Work item:
Write down the whole listing below again without changing a word.

Collected data:
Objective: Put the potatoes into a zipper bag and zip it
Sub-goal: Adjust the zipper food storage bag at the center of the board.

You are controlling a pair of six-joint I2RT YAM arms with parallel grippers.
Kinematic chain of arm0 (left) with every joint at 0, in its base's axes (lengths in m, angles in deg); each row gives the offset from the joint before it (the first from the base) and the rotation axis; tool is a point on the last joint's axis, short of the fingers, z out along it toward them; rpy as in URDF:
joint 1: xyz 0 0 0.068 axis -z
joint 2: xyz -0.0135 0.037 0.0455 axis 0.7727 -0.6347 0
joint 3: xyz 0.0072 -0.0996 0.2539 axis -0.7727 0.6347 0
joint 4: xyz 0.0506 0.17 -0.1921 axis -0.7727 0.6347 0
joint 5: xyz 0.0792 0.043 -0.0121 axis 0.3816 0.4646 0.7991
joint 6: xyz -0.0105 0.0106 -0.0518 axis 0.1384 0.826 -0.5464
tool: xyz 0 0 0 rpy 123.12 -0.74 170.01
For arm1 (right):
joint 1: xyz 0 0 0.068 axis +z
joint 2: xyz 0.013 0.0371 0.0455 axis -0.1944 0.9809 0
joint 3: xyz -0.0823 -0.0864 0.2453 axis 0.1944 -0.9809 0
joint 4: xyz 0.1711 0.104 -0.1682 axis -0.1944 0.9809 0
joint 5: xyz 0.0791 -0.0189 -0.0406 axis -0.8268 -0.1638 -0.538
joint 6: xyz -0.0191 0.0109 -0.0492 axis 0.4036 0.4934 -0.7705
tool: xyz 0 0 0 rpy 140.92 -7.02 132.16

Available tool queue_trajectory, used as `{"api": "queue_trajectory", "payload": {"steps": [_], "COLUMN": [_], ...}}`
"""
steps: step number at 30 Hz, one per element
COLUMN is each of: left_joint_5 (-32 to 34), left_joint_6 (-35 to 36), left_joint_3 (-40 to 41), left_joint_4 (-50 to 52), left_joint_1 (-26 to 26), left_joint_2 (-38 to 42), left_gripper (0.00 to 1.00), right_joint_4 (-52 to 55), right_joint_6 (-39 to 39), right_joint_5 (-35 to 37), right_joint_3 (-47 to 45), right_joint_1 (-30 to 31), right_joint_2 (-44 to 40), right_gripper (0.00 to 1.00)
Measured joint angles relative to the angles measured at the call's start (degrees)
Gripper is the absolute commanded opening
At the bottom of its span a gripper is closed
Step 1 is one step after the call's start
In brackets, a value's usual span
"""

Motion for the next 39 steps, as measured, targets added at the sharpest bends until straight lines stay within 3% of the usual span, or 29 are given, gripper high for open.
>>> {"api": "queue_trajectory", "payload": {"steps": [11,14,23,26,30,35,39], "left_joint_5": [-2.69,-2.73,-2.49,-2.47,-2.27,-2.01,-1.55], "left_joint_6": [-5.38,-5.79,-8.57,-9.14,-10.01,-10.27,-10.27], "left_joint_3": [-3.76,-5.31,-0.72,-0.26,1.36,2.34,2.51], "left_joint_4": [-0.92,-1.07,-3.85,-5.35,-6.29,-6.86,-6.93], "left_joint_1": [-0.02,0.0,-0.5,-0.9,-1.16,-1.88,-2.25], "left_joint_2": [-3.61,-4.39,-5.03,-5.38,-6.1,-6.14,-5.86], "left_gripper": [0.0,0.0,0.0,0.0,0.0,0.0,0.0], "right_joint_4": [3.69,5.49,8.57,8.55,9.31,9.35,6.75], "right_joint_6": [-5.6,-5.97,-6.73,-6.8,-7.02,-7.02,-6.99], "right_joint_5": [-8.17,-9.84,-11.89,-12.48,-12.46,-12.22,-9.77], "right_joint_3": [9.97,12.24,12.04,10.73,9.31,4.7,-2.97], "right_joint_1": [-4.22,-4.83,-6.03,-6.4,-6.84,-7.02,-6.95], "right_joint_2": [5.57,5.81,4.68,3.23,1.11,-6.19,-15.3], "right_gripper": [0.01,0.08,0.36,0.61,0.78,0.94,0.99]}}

Written solution:
Objective: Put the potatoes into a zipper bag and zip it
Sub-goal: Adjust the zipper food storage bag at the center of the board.

You are controlling a pair of six-joint I2RT YAM arms with parallel grippers.
Kinematic chain of arm0 (left) with every joint at 0, in its base's axes (lengths in m, angles in deg); each row gives the offset from the joint before it (the first from the base) and the rotation axis; tool is a point on the last joint's axis, short of the fingers, z out along it toward them; rpy as in URDF:
joint 1: xyz 0 0 0.068 axis -z
joint 2: xyz -0.0135 0.037 0.0455 axis 0.7727 -0.6347 0
joint 3: xyz 0.0072 -0.0996 0.2539 axis -0.7727 0.6347 0
joint 4: xyz 0.0506 0.17 -0.1921 axis -0.7727 0.6347 0
joint 5: xyz 0.0792 0.043 -0.0121 axis 0.3816 0.4646 0.7991
joint 6: xyz -0.0105 0.0106 -0.0518 axis 0.1384 0.826 -0.5464
tool: xyz 0 0 0 rpy 123.12 -0.74 170.01
For arm1 (right):
joint 1: xyz 0 0 0.068 axis +z
joint 2: xyz 0.013 0.0371 0.0455 axis -0.1944 0.9809 0
joint 3: xyz -0.0823 -0.0864 0.2453 axis 0.1944 -0.9809 0
joint 4: xyz 0.1711 0.104 -0.1682 axis -0.1944 0.9809 0
joint 5: xyz 0.0791 -0.0189 -0.0406 axis -0.8268 -0.1638 -0.538
joint 6: xyz -0.0191 0.0109 -0.0492 axis 0.4036 0.4934 -0.7705
tool: xyz 0 0 0 rpy 140.92 -7.02 132.16

Available tool queue_trajectory, used as `{"api": "queue_trajectory", "payload": {"steps": [_], "COLUMN": [_], ...}}`
"""
steps: step number at 30 Hz, one per element
COLUMN is each of: left_joint_5 (-32 to 34), left_joint_6 (-35 to 36), left_joint_3 (-40 to 41), left_joint_4 (-50 to 52), left_joint_1 (-26 to 26), left_joint_2 (-38 to 42), left_gripper (0.00 to 1.00), right_joint_4 (-52 to 55), right_joint_6 (-39 to 39), right_joint_5 (-35 to 37), right_joint_3 (-47 to 45), right_joint_1 (-30 to 31), right_joint_2 (-44 to 40), right_gripper (0.00 to 1.00)
Measured joint angles relative to the angles measured at the call's start (degrees)
Gripper is the absolute commanded opening
At the bottom of its span a gripper is closed
Step 1 is one step after the call's start
In brackets, a value's usual span
"""

Motion for the next 39 steps, as measured, targets added at the sharpest bends until straight lines stay within 3% of the usual span, or 29 are given, gripper high for open.
>>> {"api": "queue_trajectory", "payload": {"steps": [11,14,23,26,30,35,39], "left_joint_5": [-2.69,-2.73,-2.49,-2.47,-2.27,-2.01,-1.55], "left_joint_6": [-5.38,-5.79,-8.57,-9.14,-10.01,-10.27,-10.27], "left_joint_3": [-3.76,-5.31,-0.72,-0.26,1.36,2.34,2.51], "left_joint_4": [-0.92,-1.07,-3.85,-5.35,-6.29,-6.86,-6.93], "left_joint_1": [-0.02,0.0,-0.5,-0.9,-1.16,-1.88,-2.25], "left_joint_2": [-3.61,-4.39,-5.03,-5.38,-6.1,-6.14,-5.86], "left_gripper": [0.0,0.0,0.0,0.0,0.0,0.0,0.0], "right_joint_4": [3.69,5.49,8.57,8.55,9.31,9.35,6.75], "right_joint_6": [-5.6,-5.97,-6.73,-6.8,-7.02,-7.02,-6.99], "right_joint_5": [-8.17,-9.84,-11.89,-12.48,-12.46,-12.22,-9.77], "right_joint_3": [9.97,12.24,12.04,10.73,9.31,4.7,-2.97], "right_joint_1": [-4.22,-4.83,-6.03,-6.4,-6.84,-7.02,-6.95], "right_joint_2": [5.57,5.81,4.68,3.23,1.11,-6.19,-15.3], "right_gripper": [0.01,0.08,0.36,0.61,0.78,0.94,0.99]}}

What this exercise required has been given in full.